Mistelbach: Partnerschaft und mehr Macht für Opposition. Hinter den Kulissen wird in Mistelbach eifrig an einer Koalition gefeilt. Bestreben der ÖVP: Den Bürgermeister zu halten, denn rein rechnerisch ginge sich eine Regenbogenkoalition der Oppositionsparteien gegen die ÖVP-Mehrheit aus. Entsprechend versuch die Mehrheitspartei, die bei der Gemeinderatswahl zwei Mandate und damit die Absolute verloren hatte, ein Angebot zu schnüren, das die Opposition nicht ablehnen kann.

Von Michael Pfabigan. Erstellt am 14. Februar 2020 (16:51)
Der Mistelbacher Hauptplatz
Michael Pfabigan

Was wird geboten: Künftig soll es, wie bisher, zwölf Stadträte geben, laut d’Hondt’scher Wahlarithmetik würden die folgendermaßen aufgeteilt werden: sieben würde die ÖVP besetzen, drei kämen von der SPÖ und je einer von LaB und den Grünen. „Unser Vorschlag: Im Sinne einer Reformpartnerschaft für Mistelbach würden wir einen Stadtrat an die nächststärkere Partei, das wäre die FPÖ, abtreten“, sagt Bürgermeister und ÖVP-Chef Christian Balon. Das bedeutet, dass es im Stadtrat einen Mandatsgleichstand ÖVP-Opposition gebe. Es stünde den anderen Parteien natürlich frei, ebenfalls auf ein Stadtregierungs-Mandat zu verzichten und das den NEOS zu geben: „Da mischen wir uns nicht ein“, sagt Balon.

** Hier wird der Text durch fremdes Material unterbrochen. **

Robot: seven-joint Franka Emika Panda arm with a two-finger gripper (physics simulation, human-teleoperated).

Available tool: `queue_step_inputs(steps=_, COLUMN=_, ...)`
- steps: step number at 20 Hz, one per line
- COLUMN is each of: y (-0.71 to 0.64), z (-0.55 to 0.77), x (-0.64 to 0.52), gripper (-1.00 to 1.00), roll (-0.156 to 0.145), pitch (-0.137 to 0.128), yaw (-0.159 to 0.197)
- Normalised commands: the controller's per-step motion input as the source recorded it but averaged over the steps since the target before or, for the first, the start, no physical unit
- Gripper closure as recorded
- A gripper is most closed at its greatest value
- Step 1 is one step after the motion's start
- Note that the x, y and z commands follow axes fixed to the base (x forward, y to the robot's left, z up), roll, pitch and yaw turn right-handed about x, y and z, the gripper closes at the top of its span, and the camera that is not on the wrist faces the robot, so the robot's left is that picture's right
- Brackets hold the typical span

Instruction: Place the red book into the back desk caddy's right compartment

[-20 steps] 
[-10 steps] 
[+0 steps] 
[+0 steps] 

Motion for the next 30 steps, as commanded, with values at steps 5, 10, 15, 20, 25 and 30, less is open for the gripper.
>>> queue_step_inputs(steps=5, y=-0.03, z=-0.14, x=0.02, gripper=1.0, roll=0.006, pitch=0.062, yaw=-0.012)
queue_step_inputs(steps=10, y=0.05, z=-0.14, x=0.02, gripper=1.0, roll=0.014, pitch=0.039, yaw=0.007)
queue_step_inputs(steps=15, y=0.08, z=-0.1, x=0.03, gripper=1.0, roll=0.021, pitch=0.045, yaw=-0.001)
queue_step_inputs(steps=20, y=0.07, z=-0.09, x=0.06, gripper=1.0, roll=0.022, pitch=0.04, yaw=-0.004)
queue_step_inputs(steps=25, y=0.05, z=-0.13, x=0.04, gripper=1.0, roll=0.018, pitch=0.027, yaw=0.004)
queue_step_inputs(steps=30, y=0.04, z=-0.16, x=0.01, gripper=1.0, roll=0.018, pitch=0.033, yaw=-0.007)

Zusätzlich würde die ÖVP auf je einen Sitz in einem der zwölf Gemeinderatsausschüsse – auch die werden nach dem Wahlergebnis besetzt – abtreten: „So könnten die NEOS in sechs Ausschüssen und die FPÖ in sechs Ausschüssen drinnen sein, auch hier gäbe es keine absolute Mehrheit“, sagt der ÖVP-Chef. Und: Es soll zwei Vizebürgermeister – je einen von SPÖ und ÖVP geben.

Vertrauen im Fokus

Die Machtverteilung im Gemeinderat und seinen Ausschüssen ist die eine Sache: Entscheidend wird auch das gegenseitige Vertrauen sein. Und hier hatten die Oppositionsparteien der ÖVP immer wieder vorgeworfen, das man sie nicht oder zu spät bei den entscheidenden Projekten informiere. „Künftig soll es regelmäßige interfraktionelle Besprechungen als Jour Fixe, gemeinsame Pressearbeit in der Gemeindezeitung geben“, sieht Balon in der Reformpartnerschaft auch hier Handlungsbedarf „Ich persönlich könnte mir auch gemeinsame Klausuren vorstellen.“

Wie geht es jetzt weiter? Jetzt beraten die Parteien das Angebot und wiegen Vor- und Nachteile ab.